The task: Below are records; how many of their lines contain "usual"? Reply with the number and no other words.

Data records:
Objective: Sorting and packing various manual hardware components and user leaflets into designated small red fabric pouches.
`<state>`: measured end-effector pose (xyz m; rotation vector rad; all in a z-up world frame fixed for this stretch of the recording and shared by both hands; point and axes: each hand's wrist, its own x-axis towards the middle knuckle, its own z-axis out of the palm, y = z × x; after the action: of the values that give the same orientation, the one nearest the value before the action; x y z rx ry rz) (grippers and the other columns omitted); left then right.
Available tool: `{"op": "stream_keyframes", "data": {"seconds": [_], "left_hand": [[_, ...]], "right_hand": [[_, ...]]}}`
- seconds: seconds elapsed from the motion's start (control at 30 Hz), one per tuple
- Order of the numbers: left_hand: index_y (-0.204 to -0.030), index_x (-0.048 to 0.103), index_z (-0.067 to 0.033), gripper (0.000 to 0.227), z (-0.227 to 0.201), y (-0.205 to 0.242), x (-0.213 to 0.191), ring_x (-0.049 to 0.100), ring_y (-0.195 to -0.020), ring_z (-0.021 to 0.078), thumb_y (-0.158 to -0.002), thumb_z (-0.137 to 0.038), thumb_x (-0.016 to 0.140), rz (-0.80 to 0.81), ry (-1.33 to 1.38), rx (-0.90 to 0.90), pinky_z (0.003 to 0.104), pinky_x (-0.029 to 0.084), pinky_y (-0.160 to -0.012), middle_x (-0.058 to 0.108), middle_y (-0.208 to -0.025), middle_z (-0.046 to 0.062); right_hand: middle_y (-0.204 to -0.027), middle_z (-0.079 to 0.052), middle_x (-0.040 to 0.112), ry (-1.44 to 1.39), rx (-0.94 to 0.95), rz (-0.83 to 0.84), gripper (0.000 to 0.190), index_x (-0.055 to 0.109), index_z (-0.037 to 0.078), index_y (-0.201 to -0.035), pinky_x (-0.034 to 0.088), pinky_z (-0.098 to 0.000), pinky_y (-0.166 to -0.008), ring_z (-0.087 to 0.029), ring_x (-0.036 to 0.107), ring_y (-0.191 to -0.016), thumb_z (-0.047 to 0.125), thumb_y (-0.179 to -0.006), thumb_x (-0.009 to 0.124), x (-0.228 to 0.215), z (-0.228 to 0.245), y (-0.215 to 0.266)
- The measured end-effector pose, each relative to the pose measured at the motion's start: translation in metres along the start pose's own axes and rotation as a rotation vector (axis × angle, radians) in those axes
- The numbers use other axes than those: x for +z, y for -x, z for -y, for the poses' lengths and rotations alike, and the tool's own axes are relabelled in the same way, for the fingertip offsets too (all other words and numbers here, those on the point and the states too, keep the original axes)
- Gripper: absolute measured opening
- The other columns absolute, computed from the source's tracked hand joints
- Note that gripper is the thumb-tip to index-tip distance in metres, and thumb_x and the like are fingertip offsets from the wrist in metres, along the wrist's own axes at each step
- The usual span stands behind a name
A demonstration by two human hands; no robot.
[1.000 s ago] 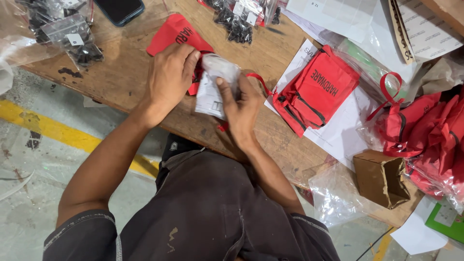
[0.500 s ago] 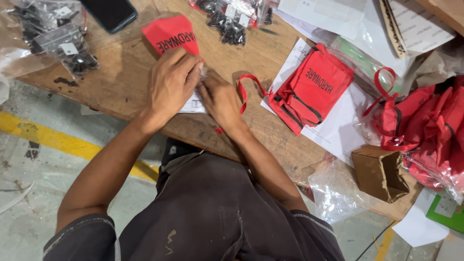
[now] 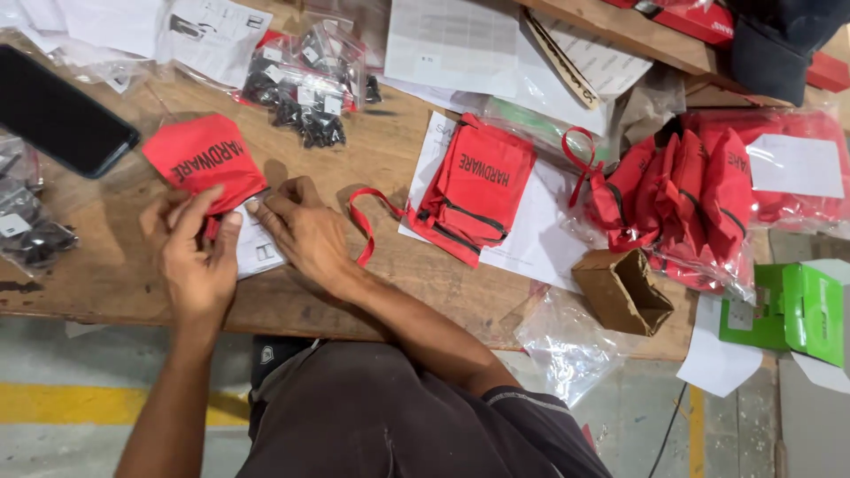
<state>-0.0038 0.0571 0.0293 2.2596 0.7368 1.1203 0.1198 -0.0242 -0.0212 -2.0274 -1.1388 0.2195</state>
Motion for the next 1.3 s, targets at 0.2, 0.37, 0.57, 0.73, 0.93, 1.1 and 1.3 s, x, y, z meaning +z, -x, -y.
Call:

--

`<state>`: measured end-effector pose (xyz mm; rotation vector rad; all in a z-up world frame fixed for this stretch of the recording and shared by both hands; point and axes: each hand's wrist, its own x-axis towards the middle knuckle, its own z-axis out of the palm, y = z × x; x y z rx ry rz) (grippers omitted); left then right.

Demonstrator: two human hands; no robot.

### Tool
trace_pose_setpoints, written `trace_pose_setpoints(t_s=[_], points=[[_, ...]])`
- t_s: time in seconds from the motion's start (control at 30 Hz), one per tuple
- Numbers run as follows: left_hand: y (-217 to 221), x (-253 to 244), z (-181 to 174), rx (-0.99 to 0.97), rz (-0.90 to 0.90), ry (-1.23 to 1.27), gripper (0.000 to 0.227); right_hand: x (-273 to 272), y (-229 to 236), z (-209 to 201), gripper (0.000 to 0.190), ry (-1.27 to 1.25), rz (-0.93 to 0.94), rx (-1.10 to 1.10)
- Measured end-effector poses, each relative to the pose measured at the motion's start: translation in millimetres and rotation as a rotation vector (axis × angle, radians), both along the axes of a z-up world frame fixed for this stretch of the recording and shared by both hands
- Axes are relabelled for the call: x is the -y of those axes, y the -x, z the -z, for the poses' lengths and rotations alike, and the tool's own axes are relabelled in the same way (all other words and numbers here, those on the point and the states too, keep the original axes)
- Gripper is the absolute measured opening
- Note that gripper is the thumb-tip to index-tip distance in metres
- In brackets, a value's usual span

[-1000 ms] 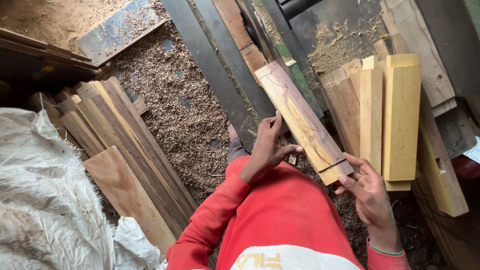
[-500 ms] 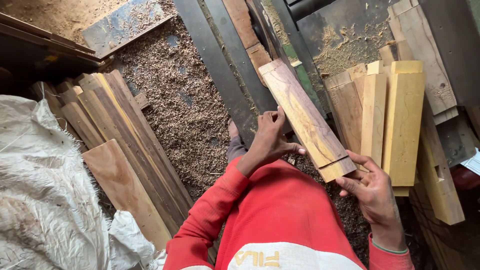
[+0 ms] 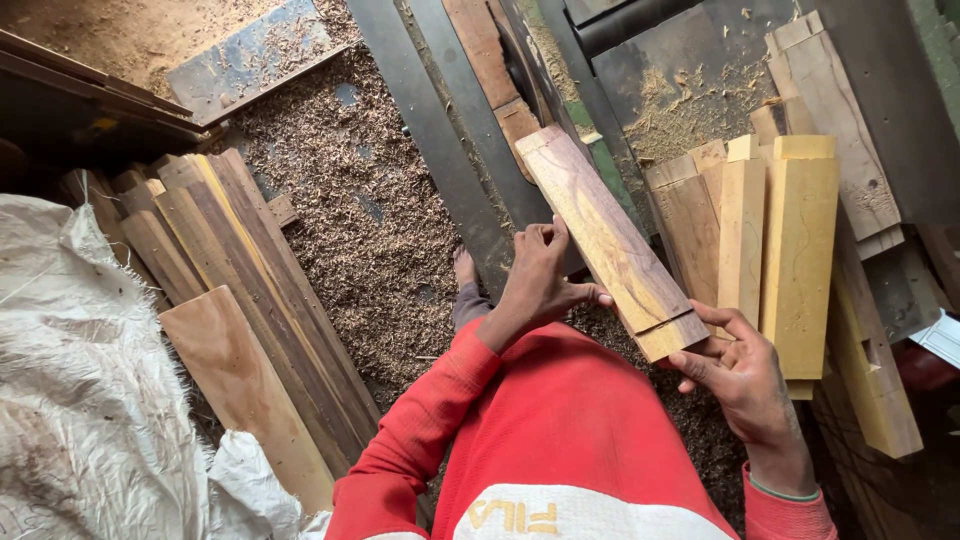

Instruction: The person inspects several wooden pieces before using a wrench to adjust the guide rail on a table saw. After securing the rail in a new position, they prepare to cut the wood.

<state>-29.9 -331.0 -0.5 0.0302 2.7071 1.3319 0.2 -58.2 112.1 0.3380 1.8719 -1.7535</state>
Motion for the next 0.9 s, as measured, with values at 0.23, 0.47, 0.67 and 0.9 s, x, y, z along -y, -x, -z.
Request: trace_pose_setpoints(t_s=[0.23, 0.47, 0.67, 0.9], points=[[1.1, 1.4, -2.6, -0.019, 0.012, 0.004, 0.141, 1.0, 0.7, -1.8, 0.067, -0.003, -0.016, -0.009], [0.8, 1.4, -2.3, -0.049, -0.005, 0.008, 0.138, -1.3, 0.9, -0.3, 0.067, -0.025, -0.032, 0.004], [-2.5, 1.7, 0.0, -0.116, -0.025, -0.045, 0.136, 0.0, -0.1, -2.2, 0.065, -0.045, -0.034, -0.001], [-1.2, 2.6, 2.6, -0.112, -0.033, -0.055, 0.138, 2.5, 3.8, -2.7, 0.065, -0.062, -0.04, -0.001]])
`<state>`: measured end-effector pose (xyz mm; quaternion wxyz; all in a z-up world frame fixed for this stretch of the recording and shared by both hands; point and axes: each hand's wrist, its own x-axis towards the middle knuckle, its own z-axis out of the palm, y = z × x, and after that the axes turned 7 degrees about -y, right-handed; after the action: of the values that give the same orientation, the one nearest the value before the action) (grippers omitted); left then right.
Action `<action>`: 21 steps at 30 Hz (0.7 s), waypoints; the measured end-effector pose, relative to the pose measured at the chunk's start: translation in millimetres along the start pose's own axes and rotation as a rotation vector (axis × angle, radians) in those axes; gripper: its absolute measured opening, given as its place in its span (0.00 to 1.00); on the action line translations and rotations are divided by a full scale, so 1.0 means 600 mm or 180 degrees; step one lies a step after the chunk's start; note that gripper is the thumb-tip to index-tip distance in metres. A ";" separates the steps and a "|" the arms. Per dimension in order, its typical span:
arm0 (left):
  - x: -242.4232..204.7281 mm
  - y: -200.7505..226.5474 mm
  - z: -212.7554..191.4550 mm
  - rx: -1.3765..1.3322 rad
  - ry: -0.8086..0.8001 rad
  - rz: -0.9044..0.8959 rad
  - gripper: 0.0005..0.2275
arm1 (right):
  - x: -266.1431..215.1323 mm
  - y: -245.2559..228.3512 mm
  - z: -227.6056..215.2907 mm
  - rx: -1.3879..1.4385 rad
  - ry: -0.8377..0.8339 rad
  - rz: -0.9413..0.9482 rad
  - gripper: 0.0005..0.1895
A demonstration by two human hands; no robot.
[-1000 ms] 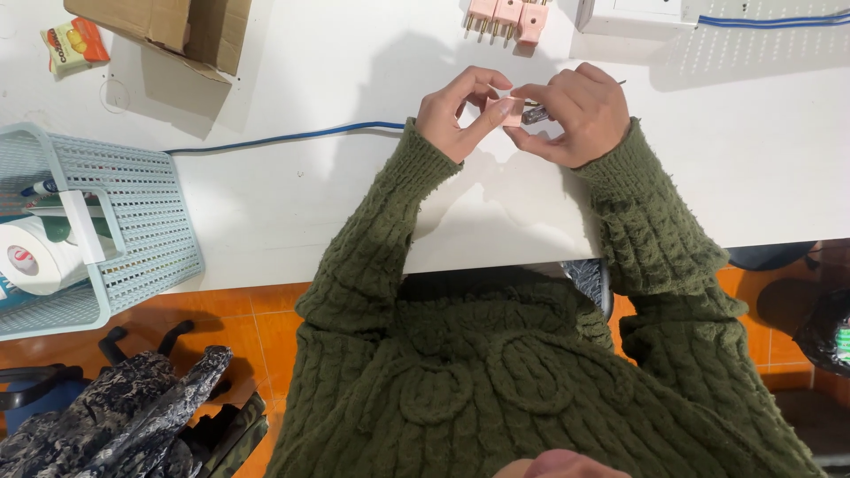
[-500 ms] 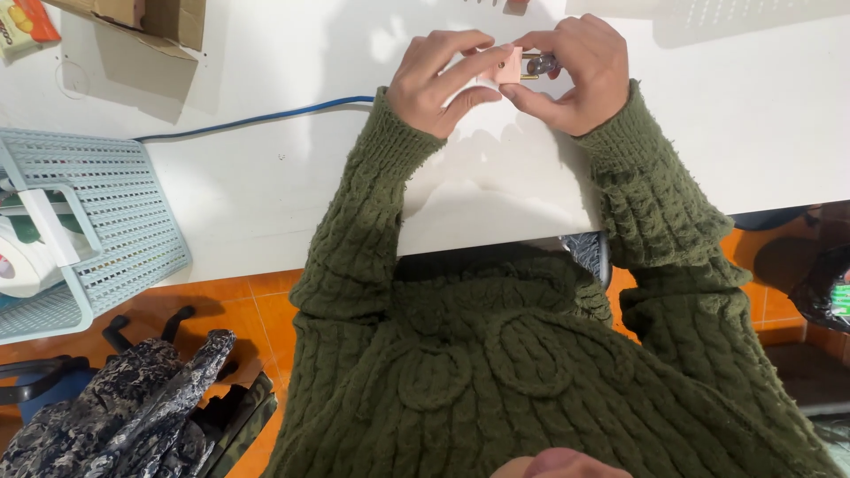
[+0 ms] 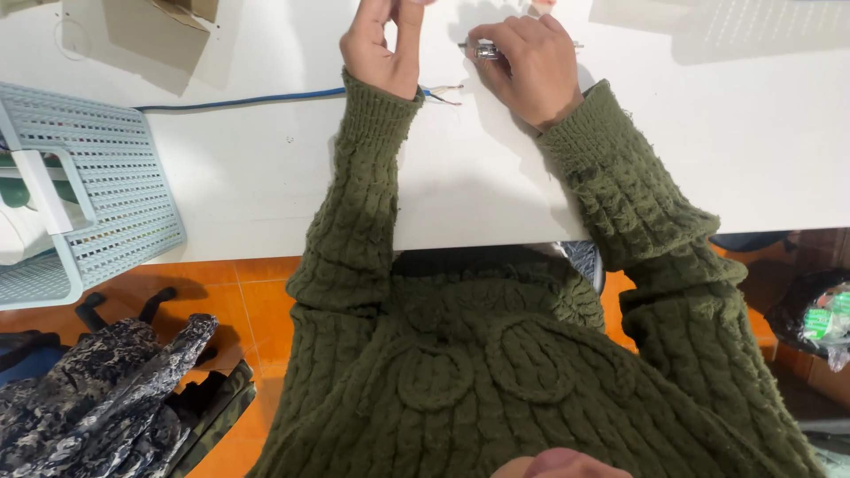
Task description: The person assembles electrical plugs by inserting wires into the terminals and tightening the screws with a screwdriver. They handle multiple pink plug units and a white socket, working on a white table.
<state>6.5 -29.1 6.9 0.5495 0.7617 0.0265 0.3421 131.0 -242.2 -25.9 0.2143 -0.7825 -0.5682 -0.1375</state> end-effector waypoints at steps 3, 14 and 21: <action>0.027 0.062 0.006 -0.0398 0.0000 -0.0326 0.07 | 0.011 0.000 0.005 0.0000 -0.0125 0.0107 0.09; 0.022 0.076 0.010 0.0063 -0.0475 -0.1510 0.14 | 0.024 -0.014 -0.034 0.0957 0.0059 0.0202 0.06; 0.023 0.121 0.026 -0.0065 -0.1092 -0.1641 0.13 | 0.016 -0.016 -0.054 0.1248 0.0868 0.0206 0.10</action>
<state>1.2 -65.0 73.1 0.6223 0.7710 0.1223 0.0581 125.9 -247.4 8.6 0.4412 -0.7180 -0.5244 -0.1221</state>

Task answer: 2